16. The input device according to claim 1, wherein the input display region of the graphical user interface is located at a twelve o'clock position relative to the periphery of the pointing device.

17. The input device according to claim 16, wherein the first area is located at a nine o'clock position relative to the periphery of the pointing device and the second area is located at a three o'clock position relative to the periphery of the pointing device.

18. The input device according to claim 1, wherein the interface surface associated with one or more of (i) the pointing device, (ii) at least one of the first plurality of hardware buttons, (iii) at least one of the second plurality of hardware buttons, and (iv) the at least one software button includes a tactile feature.
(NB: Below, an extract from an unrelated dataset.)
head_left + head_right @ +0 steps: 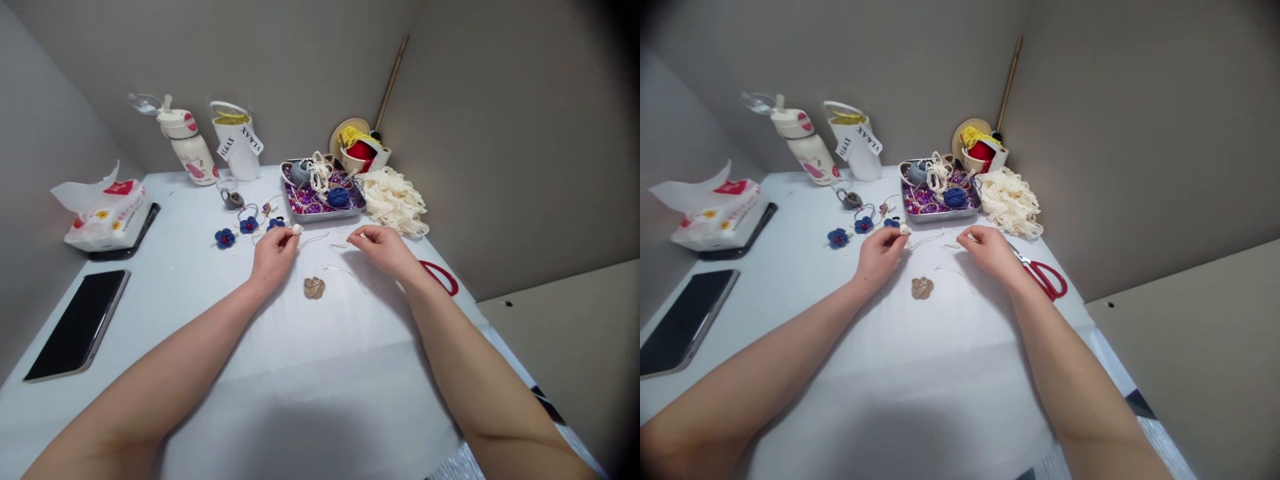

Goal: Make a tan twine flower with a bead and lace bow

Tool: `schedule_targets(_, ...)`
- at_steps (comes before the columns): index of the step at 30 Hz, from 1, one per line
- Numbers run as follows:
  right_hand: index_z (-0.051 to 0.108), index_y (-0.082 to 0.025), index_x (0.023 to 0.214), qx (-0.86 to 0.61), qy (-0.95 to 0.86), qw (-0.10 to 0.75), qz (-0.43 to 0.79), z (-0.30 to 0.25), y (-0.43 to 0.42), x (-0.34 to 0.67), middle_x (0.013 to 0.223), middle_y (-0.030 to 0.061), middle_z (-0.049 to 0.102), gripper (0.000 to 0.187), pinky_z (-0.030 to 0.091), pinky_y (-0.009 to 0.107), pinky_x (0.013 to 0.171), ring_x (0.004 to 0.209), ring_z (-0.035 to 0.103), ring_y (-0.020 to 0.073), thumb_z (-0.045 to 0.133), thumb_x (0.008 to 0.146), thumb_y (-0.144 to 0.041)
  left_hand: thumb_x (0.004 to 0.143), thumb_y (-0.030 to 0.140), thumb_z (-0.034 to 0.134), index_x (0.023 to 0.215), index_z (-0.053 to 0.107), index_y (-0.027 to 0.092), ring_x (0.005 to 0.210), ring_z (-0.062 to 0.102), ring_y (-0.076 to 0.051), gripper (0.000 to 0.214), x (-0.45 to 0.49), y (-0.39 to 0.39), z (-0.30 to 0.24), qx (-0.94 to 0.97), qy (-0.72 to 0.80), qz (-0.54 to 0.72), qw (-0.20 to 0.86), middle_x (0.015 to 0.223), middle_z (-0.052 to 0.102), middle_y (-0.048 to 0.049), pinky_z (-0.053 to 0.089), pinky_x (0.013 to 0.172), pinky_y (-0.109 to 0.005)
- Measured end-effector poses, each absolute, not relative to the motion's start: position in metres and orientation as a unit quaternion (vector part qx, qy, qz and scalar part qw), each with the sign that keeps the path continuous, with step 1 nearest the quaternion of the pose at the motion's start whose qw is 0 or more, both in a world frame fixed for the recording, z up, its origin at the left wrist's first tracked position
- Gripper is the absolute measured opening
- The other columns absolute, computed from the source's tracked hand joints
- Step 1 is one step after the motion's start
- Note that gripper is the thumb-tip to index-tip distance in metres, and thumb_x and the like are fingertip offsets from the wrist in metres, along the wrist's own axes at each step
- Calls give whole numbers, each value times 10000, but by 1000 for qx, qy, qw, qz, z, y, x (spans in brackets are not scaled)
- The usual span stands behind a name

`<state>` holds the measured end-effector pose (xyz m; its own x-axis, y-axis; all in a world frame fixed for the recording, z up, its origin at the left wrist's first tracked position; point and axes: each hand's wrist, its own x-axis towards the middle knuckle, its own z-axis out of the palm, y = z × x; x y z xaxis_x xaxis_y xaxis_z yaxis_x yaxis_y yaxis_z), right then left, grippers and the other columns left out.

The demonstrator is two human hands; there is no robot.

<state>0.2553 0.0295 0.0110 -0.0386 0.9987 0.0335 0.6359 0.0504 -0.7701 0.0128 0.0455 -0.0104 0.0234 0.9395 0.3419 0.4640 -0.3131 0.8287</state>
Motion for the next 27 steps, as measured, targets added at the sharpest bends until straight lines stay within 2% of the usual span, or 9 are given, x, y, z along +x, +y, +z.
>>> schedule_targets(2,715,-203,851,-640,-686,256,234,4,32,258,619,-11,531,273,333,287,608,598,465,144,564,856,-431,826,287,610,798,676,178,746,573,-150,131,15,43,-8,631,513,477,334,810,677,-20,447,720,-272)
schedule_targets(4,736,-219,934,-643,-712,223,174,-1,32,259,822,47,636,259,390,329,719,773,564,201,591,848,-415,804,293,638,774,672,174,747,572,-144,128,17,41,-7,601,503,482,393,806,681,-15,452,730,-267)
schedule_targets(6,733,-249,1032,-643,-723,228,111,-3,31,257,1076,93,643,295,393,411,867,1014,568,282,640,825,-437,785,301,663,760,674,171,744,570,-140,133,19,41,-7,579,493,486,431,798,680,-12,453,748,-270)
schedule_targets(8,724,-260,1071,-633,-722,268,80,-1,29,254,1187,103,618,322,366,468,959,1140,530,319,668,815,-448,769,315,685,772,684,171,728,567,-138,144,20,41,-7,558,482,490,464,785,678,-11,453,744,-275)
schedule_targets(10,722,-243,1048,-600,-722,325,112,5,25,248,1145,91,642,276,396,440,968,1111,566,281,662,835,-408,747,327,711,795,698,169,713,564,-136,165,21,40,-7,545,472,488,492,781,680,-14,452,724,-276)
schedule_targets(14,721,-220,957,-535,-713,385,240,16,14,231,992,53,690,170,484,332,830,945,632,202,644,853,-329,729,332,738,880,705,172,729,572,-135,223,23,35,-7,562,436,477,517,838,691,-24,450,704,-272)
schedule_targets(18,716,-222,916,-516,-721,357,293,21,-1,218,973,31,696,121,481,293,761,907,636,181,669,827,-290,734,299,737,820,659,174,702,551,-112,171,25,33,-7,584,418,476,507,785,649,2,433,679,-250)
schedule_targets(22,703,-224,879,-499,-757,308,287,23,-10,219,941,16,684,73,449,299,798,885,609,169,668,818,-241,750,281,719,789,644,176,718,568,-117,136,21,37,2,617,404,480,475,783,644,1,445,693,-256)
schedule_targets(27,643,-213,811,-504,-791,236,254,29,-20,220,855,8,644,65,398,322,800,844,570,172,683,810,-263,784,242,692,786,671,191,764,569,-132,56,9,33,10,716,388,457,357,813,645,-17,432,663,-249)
19. The input device according to claim 1, wherein the interface surface associated with one or more of (i) the pointing device, (ii) at least one of the first plurality of hardware buttons, (iii) at least one of the second plurality of hardware buttons, and (iv) the at least one software button includes a haptic feedback feature.

20. The input device according to claim 1, wherein the pointing device is one of a touch pad, a track ball, a pointing stick, or a joystick.

21. The input device according to claim 1, wherein the hardware and the software buttons controlling the function of the pointing device have the same shape.

22. The input device according to claim 1, wherein the first area of the interface surface, the second area of the interface surface, and the input display region of the graphical user interface are all at a position on the interface surface that is within 15 cm from a center of the pointing device.

23. The input device according to claim 1, wherein the first area of the interface surface, the second area of the interface surface, and the input display region of the graphical user interface are all co-located within an operating area of the interface surface operable by a hand of an operator without changing a location of the hand relative to the interface surface.

24. The input device according to claim 1, wherein the first area of the interface surface, the second area of the interface surface, and the input display region of the graphical user interface are all co-located within an operating area of the interface surface of less than 100 cm2.

25. The input device according to claim 24, wherein the operating area of the interface surface is less than 90 cm2.

26. The input device according to claim 24, wherein a shape of the operating area of the interface surface is selected from one of a quadrilateral, a circle and an oval.

27. A medical observation system, comprising:

a medical device;

a medical observation device connected to the medical device; and

the input device according to claim 1 connected to the medical observation device.

28. The medical observation system according to claim 27, wherein the medical device includes an endoscope.

29. A method of operating the medical observation system according to claim 27, the method comprising:

inputting an operation to the medical observation device via the pointing device arranged on the interface surface of the input device;

controlling functions of the medical observation device via the first plurality of hardware buttons arranged in the first area of the interface surface located adjacent the first periphery of the pointing device;

controlling functions of the medical observation device via the second plurality of hardware buttons arranged in the second area of the interface surface located adjacent the second periphery of the pointing device; and

controlling functions of the medical observation device via the at least one software button contained in the input display region of the graphical user interface included in the touch panel arranged on the interface surface of the input device, where the input display region is located at the first edge portion of the graphical user interface and the first edge portion of the graphical user interface is located adjacent the third portion of the periphery of the pointing device,

wherein the third portion of the periphery is interposed between the first portion of the periphery and the second portion of the periphery of the pointing device.